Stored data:

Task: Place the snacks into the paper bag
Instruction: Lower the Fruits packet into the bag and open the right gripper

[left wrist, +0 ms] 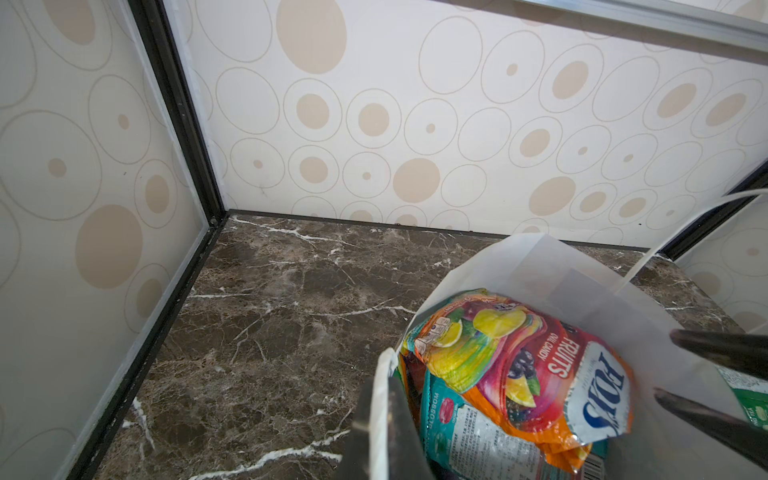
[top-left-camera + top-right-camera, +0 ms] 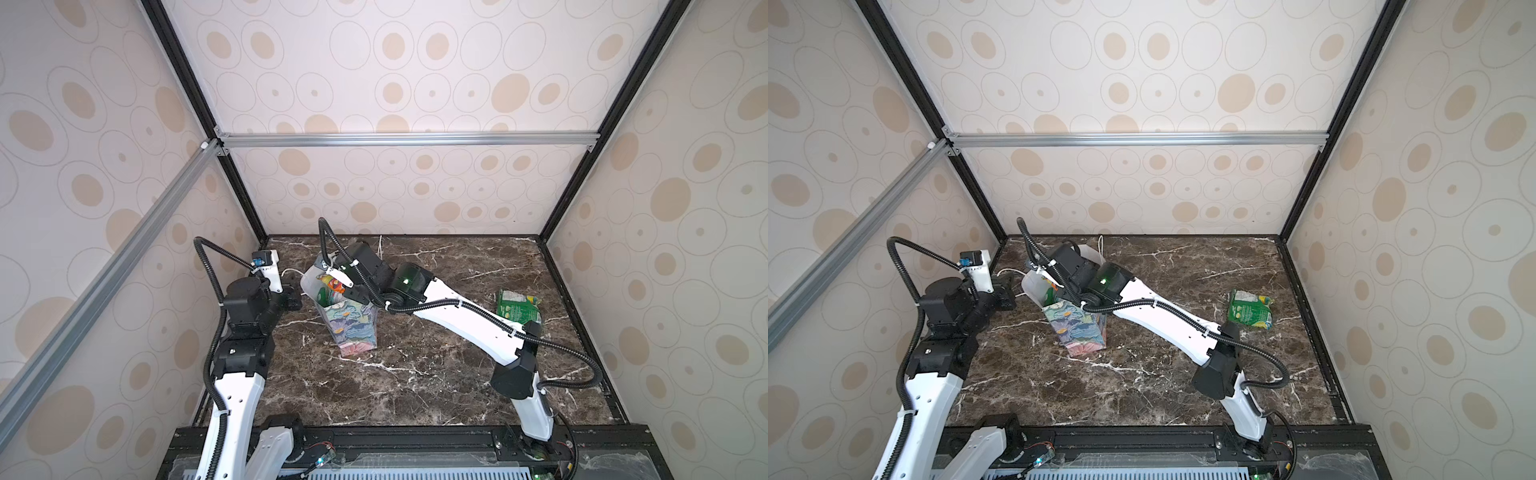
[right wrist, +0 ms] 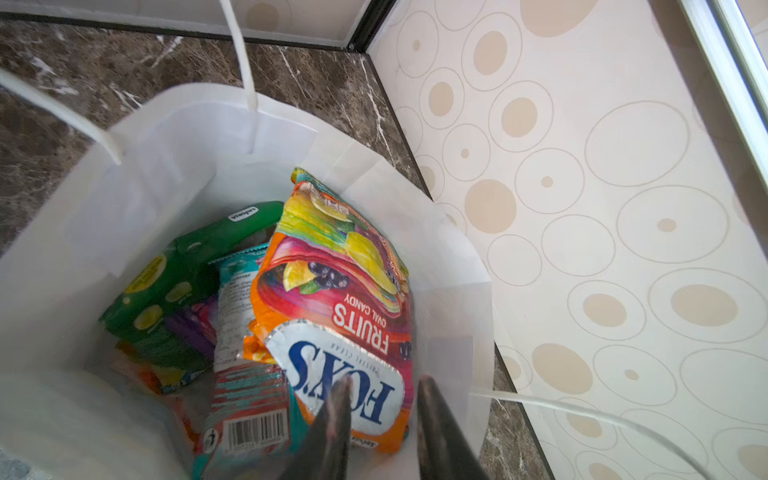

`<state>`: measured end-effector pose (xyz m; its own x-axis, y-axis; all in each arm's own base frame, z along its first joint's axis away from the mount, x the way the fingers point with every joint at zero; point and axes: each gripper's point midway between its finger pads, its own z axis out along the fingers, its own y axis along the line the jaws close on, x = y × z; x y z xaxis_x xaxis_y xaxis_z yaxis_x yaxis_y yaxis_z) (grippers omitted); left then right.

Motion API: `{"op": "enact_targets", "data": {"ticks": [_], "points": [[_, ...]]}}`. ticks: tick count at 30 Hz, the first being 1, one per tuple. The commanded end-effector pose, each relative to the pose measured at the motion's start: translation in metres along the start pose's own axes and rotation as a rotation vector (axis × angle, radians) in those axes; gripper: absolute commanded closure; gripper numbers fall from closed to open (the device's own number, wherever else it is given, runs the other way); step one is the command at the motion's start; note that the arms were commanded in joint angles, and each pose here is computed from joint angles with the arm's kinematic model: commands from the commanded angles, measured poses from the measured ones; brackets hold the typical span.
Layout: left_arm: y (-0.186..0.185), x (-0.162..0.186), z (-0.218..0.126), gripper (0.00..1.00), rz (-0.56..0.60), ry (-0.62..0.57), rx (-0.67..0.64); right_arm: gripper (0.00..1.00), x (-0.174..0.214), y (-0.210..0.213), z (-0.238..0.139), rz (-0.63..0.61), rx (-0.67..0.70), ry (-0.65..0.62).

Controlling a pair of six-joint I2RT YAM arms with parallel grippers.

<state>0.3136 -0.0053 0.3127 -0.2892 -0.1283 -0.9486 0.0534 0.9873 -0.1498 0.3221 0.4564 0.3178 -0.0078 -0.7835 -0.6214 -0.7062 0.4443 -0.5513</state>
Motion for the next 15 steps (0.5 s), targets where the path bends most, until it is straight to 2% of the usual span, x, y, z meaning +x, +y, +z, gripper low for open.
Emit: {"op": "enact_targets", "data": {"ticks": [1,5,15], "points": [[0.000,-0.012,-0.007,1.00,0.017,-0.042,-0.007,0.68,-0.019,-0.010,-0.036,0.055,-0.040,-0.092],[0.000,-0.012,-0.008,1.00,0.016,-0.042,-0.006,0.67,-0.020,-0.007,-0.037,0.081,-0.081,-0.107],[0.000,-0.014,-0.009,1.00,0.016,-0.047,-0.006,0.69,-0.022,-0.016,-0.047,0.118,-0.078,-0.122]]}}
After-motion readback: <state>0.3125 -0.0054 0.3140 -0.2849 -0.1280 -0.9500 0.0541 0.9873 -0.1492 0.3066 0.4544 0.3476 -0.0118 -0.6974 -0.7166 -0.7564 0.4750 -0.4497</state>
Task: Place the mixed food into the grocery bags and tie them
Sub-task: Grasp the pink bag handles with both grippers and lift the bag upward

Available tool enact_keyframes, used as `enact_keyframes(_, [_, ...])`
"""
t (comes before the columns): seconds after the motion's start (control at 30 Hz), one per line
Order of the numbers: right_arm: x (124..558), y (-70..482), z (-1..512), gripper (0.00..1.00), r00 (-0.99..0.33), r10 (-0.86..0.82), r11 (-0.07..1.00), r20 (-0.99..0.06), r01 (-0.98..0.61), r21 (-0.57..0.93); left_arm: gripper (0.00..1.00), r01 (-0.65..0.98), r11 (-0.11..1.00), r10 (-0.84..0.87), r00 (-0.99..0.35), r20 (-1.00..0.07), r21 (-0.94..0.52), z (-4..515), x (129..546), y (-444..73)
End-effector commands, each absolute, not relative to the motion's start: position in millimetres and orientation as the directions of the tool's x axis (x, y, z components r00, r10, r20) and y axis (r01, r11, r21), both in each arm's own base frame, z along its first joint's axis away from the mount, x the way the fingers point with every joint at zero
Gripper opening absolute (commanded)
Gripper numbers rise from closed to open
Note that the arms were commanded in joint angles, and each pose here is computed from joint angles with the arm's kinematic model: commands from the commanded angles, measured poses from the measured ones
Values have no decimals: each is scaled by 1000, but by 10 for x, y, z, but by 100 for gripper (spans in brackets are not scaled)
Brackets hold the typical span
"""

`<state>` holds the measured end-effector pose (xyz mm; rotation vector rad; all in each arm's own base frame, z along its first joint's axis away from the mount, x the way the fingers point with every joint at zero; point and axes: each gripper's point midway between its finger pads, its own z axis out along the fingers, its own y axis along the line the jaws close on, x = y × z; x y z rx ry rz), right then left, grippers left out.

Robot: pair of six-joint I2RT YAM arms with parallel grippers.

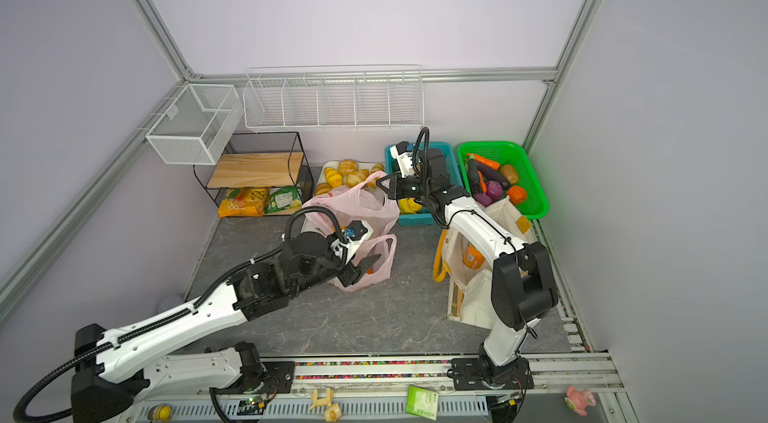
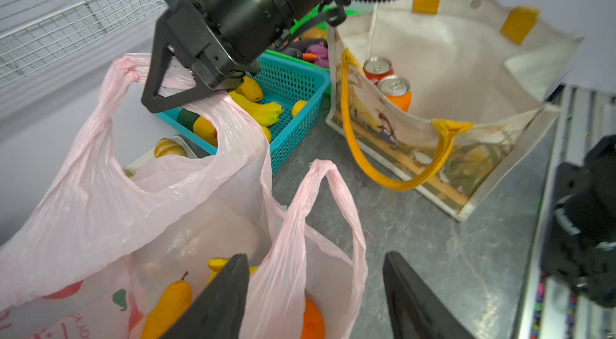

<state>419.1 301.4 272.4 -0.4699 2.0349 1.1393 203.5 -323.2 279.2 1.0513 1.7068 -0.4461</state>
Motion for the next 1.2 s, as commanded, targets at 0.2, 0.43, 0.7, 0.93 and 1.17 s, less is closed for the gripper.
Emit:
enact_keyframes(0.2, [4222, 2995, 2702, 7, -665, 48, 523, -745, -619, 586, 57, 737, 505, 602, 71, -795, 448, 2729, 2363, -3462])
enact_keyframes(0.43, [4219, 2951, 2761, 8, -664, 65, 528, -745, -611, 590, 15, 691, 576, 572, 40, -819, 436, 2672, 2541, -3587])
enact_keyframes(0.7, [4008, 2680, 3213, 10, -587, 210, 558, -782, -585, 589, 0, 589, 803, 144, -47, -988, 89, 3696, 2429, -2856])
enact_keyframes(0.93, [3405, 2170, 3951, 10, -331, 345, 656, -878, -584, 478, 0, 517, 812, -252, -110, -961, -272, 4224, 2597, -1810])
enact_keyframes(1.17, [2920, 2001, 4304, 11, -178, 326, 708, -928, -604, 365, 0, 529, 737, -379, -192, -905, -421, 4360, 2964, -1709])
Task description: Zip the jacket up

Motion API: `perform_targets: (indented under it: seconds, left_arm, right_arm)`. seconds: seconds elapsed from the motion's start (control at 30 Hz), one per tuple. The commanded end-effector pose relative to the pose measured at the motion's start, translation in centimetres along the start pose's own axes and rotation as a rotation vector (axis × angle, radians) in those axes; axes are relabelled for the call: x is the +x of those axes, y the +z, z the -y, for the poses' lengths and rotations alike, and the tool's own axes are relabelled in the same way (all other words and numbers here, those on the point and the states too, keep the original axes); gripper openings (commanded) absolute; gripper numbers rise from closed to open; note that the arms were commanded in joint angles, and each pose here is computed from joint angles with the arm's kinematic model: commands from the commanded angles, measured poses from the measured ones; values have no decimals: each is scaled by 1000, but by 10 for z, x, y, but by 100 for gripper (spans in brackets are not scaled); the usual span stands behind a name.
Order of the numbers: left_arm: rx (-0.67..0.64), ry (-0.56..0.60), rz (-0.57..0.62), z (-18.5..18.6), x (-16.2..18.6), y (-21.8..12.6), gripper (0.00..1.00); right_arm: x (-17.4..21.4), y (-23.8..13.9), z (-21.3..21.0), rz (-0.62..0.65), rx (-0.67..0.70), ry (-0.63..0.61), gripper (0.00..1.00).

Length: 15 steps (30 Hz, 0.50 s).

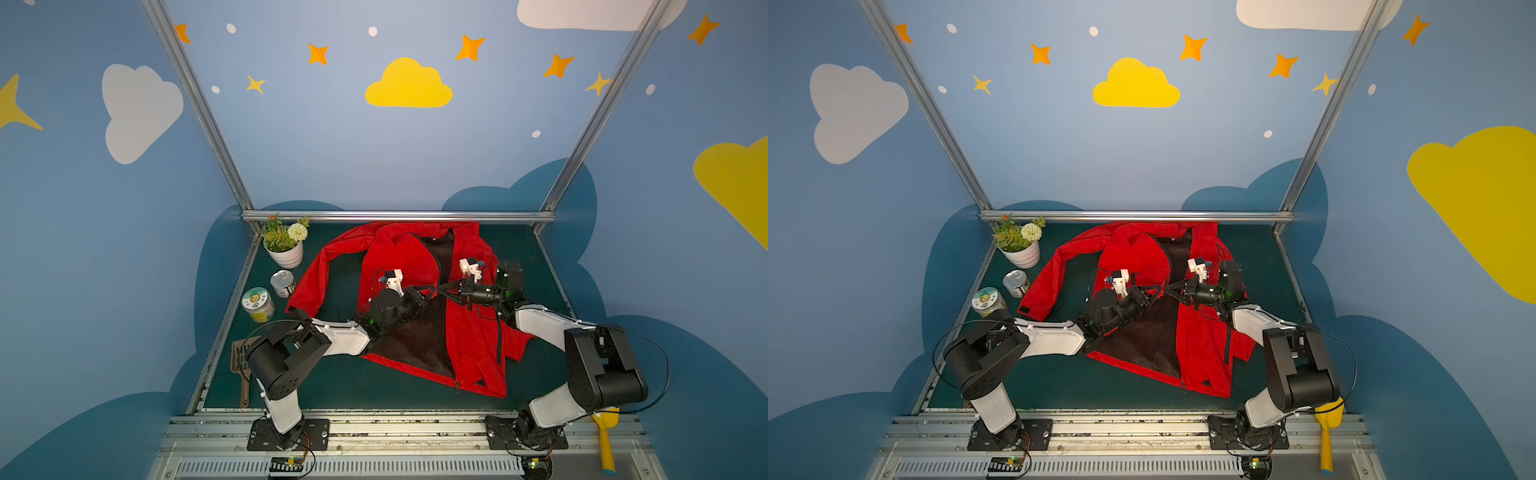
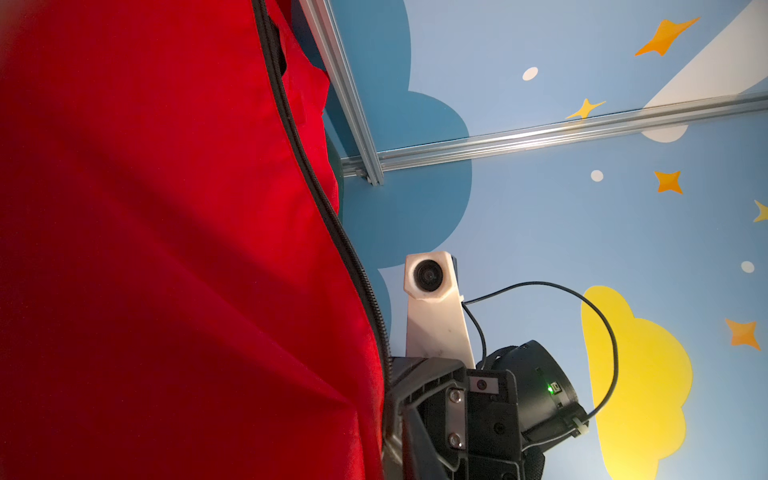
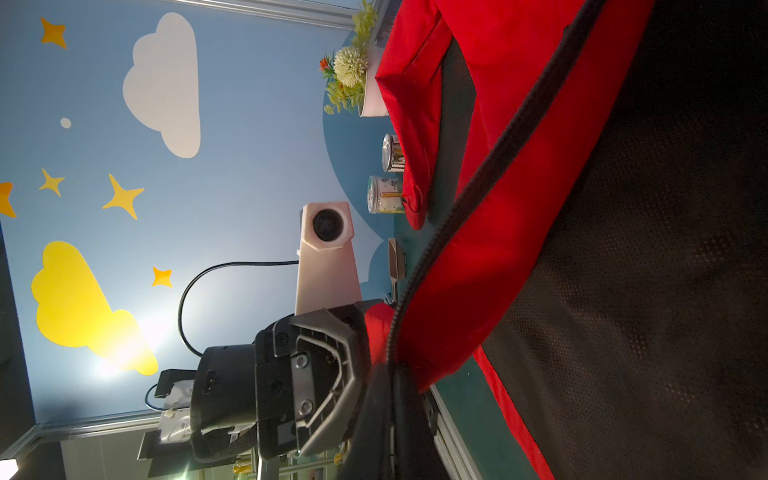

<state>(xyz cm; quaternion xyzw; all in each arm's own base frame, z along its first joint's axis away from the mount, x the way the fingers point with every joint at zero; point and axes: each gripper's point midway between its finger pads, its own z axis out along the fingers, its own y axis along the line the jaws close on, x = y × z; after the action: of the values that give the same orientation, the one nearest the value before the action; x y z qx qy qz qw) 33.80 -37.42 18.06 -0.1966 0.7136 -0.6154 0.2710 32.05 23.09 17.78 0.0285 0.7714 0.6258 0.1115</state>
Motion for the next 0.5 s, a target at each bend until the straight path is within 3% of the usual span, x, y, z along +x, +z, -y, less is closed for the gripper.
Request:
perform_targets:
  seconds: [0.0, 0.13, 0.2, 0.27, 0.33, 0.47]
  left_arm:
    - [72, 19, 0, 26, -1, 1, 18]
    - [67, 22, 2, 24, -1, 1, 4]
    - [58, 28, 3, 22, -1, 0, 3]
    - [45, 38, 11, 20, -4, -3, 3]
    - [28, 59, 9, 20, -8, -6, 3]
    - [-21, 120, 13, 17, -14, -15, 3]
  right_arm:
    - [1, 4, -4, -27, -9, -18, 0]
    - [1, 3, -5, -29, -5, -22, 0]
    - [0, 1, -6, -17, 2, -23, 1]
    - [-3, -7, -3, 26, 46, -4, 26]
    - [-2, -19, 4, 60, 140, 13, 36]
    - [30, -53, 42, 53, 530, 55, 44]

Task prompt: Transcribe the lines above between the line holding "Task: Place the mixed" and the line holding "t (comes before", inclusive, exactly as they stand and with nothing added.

Answer section:
Task: Place the mixed food into the grocery bags and tie them
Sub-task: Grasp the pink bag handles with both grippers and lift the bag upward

Available tool enact_keyframes, used as `enact_keyframes(_, [_, ...])`
"""
t (comes before the columns): seconds after the motion's start (control at 30 Hz), one per line

Nothing else goes with this output.